Department of Biomedical Informatics, Vanderbilt University, Nashville, Tennessee, USA.
J Am Med Inform Assoc. 2010 Jul-Aug;17(4):383-8. doi: 10.1136/jamia.2010.004804.
Colorectal cancer (CRC) screening rates are low despite confirmed benefits. The authors investigated the use of natural language processing (NLP) to identify previous colonoscopy screening in electronic records from a random sample of 200 patients at least 50 years old. The authors developed algorithms to recognize temporal expressions and 'status indicators', such as 'patient refused', or 'test scheduled'. The new methods were added to the existing KnowledgeMap concept identifier system, and the resulting system was used to parse electronic medical records (EMR) to detect completed colonoscopies. Using as the 'gold standard' expert physicians' manual review of EMR notes, the system identified timing references with a recall of 0.91 and precision of 0.95, colonoscopy status indicators with a recall of 0.82 and precision of 0.95, and references to actually completed colonoscopies with recall of 0.93 and precision of 0.95. The system was superior to using colonoscopy billing codes alone. Health services researchers and clinicians may find NLP a useful adjunct to traditional methods to detect CRC screening status. Further investigations must validate extension of NLP approaches for other types of CRC screening applications.

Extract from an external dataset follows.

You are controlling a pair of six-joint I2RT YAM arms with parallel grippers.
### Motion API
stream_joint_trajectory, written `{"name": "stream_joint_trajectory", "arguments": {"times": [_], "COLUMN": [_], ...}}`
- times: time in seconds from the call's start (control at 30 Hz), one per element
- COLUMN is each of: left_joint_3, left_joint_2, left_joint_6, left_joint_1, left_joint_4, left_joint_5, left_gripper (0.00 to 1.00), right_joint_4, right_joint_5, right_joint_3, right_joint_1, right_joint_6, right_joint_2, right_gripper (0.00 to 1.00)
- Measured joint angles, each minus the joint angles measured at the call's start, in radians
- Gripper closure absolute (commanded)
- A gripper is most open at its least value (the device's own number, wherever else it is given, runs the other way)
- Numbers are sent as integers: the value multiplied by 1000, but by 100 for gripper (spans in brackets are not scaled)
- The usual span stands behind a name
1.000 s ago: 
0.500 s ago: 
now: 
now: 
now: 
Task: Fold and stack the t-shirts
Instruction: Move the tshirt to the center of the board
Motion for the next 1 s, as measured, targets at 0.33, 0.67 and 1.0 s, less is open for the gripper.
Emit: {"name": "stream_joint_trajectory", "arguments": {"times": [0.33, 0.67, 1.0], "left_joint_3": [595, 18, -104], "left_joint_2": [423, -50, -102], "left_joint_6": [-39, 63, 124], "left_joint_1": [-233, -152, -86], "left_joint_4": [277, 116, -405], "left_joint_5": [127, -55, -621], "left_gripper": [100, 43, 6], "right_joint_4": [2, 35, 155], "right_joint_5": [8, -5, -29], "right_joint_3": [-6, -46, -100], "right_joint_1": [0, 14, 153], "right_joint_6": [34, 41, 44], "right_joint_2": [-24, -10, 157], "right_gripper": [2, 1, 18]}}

尽管已经证实了其益处,但结直肠癌(CRC)的筛查率仍然很低。作者调查了自然语言处理(NLP)在从至少 50 岁的 200 名随机患者的电子记录中识别以前的结肠镜筛查的使用情况。作者开发了算法来识别时间表达式和“状态指标”,例如“患者拒绝”或“测试安排”。新方法被添加到现有的 KnowledgeMap 概念标识符系统中,并且使用该系统解析电子病历(EMR)以检测已完成的结肠镜检查。使用专家医生对 EMR 记录的手动审查作为“金标准”,该系统识别时间参考的召回率为 0.91,精度为 0.95,结肠镜状态指标的召回率为 0.82,精度为 0.95,以及实际完成的结肠镜检查的参考,召回率为 0.93,精度为 0.95。该系统优于仅使用结肠镜检查计费代码。卫生服务研究人员和临床医生可能会发现 NLP 是一种有用的辅助手段,可用于传统方法来检测 CRC 筛查状态。还需要进一步的调查来验证 NLP 方法在其他类型的 CRC 筛查应用中的扩展。